## The task
Search the records for "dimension". Copy every line where it appears.

## Entries provided

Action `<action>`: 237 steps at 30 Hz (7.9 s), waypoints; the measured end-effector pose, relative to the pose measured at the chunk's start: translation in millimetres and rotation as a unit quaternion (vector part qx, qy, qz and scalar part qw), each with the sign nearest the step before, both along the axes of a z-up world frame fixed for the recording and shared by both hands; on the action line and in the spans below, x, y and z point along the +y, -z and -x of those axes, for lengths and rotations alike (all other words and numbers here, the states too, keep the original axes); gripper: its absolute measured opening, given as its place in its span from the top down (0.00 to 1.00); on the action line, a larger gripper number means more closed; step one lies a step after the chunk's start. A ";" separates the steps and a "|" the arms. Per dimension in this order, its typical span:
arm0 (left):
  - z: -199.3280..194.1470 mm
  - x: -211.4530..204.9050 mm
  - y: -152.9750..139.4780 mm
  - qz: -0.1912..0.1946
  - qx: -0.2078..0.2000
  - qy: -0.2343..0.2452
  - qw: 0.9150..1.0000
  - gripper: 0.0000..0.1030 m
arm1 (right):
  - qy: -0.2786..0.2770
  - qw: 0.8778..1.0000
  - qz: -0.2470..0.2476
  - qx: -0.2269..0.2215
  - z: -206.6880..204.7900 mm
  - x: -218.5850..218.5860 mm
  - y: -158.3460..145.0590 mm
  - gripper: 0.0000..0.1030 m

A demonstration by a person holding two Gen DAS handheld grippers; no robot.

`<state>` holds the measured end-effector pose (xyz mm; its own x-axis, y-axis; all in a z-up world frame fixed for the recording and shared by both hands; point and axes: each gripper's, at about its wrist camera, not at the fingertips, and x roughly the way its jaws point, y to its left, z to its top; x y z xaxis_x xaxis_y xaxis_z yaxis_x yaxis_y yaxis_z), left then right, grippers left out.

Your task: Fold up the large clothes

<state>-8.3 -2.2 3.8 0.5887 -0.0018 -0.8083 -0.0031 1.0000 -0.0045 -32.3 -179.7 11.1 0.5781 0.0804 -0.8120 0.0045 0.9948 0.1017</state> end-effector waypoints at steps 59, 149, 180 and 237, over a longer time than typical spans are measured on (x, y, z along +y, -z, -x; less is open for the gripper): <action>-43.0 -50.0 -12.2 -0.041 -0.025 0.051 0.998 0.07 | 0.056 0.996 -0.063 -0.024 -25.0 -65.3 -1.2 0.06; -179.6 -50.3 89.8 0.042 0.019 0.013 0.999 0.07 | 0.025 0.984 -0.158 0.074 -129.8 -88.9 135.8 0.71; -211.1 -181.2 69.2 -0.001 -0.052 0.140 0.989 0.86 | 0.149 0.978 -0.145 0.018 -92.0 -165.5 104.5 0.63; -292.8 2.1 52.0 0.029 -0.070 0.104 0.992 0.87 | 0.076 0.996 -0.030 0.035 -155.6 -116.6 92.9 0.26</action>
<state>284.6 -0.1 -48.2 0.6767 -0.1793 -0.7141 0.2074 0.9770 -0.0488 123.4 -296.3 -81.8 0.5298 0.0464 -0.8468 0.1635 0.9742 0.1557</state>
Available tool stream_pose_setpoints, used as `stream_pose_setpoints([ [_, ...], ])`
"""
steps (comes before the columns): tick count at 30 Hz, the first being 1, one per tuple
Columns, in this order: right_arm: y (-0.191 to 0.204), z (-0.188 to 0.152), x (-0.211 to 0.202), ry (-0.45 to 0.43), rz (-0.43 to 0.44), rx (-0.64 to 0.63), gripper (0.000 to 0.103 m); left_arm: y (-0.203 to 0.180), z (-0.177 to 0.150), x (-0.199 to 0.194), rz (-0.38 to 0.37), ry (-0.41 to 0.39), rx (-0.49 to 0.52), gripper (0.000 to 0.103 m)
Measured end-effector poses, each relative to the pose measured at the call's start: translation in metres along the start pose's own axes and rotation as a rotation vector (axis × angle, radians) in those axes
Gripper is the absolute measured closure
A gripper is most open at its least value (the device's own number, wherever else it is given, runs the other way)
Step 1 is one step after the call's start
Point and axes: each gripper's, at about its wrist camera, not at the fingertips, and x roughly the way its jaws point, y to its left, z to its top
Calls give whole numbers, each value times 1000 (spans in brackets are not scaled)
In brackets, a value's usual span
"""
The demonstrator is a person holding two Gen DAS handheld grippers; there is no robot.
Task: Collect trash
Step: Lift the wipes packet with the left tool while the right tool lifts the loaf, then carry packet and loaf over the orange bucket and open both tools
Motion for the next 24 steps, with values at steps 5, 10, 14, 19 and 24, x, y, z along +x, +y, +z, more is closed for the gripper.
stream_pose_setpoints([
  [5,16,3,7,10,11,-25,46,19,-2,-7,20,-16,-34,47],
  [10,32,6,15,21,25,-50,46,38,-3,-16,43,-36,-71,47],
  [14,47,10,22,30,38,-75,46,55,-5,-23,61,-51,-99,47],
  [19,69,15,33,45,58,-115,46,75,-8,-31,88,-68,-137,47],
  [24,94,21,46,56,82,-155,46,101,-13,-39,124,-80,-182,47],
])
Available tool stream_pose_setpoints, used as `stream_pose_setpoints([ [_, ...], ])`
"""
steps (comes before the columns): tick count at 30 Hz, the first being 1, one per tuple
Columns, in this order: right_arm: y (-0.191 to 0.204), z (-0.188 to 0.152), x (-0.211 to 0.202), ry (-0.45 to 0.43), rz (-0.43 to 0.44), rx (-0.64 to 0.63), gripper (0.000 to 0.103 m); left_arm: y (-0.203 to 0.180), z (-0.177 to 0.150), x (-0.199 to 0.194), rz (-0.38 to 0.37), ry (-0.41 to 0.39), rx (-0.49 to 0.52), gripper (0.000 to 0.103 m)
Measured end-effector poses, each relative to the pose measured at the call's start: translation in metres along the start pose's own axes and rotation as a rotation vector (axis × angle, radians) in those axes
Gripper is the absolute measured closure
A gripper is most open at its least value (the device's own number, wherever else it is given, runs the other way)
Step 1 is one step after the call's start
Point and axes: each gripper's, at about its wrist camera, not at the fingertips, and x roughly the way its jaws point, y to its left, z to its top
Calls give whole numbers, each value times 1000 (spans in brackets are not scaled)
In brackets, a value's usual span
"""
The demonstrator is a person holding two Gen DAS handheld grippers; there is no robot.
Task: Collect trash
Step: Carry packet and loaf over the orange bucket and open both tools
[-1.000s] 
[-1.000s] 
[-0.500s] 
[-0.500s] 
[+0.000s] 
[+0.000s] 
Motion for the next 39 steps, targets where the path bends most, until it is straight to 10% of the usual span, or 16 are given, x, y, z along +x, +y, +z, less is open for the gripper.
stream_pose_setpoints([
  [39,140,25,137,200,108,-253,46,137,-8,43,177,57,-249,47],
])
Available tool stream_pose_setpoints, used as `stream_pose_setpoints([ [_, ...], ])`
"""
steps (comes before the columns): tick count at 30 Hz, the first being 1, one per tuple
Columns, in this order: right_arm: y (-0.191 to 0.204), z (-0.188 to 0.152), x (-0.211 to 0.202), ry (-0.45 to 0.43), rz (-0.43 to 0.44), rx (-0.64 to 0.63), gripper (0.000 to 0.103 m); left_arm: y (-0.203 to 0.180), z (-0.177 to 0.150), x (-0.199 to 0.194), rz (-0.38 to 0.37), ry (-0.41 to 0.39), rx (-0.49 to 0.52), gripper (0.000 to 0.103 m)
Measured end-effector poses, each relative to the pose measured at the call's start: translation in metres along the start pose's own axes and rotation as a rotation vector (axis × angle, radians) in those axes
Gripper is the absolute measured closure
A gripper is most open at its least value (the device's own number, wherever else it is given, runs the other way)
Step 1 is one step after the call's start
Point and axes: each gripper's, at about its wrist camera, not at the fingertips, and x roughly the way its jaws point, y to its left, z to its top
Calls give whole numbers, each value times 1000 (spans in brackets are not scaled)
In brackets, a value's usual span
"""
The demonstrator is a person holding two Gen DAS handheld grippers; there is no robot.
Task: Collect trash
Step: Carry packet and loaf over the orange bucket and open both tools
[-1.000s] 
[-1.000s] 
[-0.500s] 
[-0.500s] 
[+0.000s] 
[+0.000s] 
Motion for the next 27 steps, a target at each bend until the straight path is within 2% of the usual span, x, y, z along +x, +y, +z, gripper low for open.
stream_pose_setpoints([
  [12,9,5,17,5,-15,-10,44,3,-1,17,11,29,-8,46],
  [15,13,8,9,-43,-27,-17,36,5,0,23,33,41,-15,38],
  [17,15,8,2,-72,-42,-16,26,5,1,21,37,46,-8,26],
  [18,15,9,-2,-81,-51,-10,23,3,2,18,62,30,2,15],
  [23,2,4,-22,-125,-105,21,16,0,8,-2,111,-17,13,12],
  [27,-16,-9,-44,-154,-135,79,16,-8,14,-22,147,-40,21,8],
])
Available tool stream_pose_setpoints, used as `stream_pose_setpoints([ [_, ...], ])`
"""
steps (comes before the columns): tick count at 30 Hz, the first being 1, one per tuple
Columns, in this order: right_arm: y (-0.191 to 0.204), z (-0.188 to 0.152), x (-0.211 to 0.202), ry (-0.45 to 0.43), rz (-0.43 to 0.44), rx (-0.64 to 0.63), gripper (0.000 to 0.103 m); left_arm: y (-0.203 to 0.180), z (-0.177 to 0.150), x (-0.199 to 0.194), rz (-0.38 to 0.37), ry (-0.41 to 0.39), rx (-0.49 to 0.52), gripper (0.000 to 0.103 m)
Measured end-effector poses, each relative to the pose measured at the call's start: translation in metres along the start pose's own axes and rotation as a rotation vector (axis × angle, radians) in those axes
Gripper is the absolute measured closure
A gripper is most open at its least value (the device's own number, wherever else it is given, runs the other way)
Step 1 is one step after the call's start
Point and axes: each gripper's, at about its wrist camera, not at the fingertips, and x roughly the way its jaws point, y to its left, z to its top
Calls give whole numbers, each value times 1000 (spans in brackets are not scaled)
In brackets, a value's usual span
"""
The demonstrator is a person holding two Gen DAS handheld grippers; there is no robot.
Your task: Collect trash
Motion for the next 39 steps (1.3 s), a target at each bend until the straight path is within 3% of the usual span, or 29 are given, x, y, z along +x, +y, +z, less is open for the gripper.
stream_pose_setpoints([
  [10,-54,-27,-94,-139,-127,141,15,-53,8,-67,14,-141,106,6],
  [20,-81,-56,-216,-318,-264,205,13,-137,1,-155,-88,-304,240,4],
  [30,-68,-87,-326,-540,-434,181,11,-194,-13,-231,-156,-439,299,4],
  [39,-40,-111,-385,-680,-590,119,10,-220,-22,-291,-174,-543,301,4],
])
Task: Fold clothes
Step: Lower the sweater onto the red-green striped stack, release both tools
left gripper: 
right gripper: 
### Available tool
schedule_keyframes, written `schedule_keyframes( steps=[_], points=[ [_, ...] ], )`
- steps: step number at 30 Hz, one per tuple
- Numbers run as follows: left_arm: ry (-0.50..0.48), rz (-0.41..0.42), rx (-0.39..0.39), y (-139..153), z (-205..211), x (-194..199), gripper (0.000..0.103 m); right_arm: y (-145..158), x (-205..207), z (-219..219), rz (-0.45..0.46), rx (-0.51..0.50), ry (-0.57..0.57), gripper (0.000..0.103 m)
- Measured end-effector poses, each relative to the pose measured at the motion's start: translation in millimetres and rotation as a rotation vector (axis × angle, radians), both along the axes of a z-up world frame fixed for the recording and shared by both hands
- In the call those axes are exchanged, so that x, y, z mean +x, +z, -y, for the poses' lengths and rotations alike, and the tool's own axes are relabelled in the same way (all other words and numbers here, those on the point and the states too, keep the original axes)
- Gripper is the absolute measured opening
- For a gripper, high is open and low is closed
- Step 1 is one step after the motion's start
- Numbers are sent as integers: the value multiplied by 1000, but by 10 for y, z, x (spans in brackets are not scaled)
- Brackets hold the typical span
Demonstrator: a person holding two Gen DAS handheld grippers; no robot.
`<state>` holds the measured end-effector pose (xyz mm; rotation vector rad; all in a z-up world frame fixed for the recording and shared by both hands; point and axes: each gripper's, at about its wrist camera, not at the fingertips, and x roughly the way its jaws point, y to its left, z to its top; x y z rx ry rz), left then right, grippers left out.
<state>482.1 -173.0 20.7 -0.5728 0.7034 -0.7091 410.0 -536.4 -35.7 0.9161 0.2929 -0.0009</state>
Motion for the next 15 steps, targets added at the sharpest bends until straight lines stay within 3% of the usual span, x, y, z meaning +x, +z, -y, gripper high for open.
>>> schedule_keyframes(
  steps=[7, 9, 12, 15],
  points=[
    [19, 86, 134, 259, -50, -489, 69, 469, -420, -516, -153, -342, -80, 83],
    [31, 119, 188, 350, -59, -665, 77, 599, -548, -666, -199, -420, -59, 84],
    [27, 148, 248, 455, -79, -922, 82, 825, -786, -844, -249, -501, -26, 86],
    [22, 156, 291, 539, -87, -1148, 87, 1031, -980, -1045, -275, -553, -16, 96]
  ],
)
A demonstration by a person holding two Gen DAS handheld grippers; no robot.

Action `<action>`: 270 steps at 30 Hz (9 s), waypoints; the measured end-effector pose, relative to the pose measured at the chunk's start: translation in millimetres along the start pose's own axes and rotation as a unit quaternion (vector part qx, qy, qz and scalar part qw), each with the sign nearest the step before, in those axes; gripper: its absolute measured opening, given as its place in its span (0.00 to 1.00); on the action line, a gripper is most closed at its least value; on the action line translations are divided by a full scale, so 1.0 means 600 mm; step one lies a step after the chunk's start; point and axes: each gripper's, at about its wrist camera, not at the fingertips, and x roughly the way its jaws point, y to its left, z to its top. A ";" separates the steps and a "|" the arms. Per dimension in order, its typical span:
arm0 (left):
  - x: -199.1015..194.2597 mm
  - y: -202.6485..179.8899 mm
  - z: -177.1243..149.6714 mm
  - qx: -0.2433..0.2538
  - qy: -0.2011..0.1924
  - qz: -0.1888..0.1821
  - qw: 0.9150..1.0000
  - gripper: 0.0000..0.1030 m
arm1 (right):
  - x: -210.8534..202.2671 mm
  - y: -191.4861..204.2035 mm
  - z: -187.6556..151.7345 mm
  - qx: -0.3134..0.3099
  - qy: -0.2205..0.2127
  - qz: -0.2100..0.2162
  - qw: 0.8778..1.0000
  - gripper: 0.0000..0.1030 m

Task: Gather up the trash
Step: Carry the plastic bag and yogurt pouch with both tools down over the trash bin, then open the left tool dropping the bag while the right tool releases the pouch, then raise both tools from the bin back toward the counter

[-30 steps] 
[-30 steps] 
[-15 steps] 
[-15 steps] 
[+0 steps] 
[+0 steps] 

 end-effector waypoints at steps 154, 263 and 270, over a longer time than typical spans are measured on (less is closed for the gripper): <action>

## Worked solution
Action `<action>`: 237 steps at 30 Hz (7.9 s), waypoints; the measured end-effector pose, relative to the pose measured at the chunk's start: translation in millimetres and rotation as a unit quaternion (vector part qx, qy, qz and scalar part qw), each with the sign nearest the step before, both along the axes of a z-up world frame fixed for the recording and shared by both hands; on the action line and in the spans below, x, y and z point along the +y, -z and -x of those axes, for lengths and rotations alike (all other words and numbers here, the states too, keep the original axes); gripper: its absolute measured opening, given as its place in its span from the top down (0.00 to 1.00); on the action line, a larger gripper number means more closed; step one lies a step after the chunk's start. A ";" separates the steps and a "|" the arms. Per dimension in this order, its typical span:
Action `<action>`: 270 steps at 30 Hz (9 s), waypoints; the measured end-effector pose, relative to the pose measured at the chunk's start: translation in millimetres along the start pose's own axes and rotation as a unit quaternion (vector part qx, qy, qz and scalar part qw), each with the sign nearest the step before, in those axes; gripper: its absolute measured opening, given as its place in its span (0.00 to 1.00); on the action line, a gripper is most closed at its least value; on the action line translations are divided by a full scale, so 1.0 means 600 mm; step one lies a step after the chunk's start; point and axes: each gripper's, at about its wrist camera, not at the fingertips, and x roughly the way its jaws point, y to its left, z to its top. A ";" separates the steps and a "|" the arms. Per dimension in order, its typical span:

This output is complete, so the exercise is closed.